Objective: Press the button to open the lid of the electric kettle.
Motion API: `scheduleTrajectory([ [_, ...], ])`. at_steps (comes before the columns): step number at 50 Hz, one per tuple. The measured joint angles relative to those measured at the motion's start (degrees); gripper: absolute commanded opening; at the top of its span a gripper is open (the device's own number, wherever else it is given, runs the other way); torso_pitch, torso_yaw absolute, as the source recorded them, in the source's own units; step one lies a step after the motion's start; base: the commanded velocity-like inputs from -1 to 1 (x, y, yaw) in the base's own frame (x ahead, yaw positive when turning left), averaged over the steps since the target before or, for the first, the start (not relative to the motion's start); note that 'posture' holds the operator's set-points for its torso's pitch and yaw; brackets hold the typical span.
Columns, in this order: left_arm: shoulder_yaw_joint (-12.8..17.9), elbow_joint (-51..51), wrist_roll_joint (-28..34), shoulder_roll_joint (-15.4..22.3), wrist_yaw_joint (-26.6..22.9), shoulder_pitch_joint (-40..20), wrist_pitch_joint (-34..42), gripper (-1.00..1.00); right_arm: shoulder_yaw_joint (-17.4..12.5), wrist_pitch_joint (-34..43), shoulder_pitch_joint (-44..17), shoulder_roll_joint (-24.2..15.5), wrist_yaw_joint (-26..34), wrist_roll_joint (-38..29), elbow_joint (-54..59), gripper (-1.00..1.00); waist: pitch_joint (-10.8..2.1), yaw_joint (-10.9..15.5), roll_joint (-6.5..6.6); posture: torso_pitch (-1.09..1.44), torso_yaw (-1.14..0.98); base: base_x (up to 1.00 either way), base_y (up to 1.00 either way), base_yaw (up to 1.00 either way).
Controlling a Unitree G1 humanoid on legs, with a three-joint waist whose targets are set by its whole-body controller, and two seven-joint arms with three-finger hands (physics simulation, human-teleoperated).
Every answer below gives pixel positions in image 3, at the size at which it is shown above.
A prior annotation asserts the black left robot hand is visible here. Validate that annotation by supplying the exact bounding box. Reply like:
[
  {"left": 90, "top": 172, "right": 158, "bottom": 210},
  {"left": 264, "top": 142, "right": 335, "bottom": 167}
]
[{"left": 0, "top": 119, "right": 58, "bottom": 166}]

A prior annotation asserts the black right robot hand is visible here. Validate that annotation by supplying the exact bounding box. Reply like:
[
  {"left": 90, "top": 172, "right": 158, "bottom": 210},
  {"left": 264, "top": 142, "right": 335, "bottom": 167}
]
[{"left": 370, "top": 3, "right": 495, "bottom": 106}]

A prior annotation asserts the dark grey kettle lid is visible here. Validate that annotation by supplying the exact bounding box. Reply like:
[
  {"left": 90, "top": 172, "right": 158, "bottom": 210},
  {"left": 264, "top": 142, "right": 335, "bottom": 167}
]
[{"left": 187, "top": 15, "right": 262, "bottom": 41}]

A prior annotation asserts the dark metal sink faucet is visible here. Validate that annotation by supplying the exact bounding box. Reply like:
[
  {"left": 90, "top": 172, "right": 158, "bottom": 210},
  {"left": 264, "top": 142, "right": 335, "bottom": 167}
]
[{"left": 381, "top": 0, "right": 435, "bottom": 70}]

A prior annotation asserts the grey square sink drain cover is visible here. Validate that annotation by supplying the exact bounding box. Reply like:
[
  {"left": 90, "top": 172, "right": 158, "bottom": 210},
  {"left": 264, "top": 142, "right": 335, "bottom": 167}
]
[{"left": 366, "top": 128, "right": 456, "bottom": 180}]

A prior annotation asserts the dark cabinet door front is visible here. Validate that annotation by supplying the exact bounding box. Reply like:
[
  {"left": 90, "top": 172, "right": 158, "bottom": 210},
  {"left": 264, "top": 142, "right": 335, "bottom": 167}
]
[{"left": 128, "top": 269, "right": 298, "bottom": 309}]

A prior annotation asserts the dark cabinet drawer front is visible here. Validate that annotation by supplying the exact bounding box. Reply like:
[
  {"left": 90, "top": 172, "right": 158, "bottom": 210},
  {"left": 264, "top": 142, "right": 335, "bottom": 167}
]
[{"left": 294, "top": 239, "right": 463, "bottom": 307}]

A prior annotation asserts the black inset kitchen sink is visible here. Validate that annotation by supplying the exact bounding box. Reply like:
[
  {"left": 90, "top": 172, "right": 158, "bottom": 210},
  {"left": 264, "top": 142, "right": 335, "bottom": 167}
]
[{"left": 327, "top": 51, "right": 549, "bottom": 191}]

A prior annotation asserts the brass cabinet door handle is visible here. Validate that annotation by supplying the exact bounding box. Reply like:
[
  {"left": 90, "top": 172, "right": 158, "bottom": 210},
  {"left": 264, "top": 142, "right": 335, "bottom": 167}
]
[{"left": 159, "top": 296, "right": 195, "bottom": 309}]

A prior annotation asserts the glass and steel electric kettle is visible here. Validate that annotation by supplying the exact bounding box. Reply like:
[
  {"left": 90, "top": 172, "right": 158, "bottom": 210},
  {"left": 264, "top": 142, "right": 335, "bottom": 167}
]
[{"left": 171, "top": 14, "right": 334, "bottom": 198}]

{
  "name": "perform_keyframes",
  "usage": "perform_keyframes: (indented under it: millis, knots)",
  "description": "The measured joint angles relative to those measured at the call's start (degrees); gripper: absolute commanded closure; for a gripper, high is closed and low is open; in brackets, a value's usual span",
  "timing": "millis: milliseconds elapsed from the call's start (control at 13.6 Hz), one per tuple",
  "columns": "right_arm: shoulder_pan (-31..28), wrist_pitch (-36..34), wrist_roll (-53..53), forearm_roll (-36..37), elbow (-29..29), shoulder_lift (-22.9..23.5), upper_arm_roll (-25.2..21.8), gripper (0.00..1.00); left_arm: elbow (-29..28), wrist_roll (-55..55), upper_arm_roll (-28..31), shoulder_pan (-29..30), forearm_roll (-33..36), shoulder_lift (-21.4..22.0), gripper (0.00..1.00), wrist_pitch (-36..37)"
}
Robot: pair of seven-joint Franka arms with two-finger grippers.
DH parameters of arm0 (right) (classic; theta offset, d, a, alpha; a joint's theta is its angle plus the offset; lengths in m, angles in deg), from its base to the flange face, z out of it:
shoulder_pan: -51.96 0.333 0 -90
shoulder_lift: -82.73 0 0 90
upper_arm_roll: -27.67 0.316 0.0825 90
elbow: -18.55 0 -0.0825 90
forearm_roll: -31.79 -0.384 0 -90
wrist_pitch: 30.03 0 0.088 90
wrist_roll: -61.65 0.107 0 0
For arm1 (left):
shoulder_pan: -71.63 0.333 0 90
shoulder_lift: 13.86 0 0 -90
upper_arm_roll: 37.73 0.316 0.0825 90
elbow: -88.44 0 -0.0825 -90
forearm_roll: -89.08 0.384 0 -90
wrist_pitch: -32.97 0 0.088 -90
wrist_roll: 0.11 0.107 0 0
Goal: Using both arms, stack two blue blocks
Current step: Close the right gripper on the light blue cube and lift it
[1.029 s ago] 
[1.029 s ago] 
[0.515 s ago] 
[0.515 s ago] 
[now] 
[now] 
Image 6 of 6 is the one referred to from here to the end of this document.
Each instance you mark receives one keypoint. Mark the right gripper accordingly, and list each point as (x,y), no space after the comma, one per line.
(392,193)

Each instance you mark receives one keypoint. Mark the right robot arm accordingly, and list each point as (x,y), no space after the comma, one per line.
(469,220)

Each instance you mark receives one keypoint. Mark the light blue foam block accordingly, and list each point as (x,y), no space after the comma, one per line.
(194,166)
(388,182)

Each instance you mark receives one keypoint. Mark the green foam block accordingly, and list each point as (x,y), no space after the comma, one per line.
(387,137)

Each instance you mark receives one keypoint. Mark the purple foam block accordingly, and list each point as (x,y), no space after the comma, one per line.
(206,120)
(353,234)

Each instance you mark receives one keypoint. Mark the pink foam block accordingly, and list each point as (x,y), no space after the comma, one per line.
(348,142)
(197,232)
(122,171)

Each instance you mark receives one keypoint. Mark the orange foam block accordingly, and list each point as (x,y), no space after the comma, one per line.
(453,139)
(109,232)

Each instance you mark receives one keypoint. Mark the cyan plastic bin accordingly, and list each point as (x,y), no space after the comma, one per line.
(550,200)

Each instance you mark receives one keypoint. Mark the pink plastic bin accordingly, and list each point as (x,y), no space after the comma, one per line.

----

• _Exercise objective_
Above are some records; copy each line there that contains "start".

• _Exercise result_
Motion API: `scheduleTrajectory([ [_, ...], ])`. at_steps (comes before the columns): step number at 50 Hz, one per tuple. The measured joint angles relative to those measured at the motion's start (degrees); gripper: absolute commanded opening; at the top of its span a gripper is open (the device's own number, wherever else it is given, runs the other way); torso_pitch, torso_yaw absolute, as the source recorded them, in the source's own units; step one lies a step after the motion's start; base: the commanded velocity-like inputs from -1 to 1 (x, y, yaw) in the base's own frame (x ahead, yaw positive when turning left), averaged over the steps since the target before or, for the first, the start (not relative to the motion's start); note that 'posture' holds the operator's set-points for its torso's pitch and yaw; brackets hold the typical span.
  "description": "The measured joint angles relative to those measured at the call's start (degrees); gripper: absolute commanded closure; for a gripper, high is closed and low is open; in brackets, a value's usual span",
  "timing": "millis: milliseconds elapsed from the call's start (control at 13.6 Hz), one per tuple",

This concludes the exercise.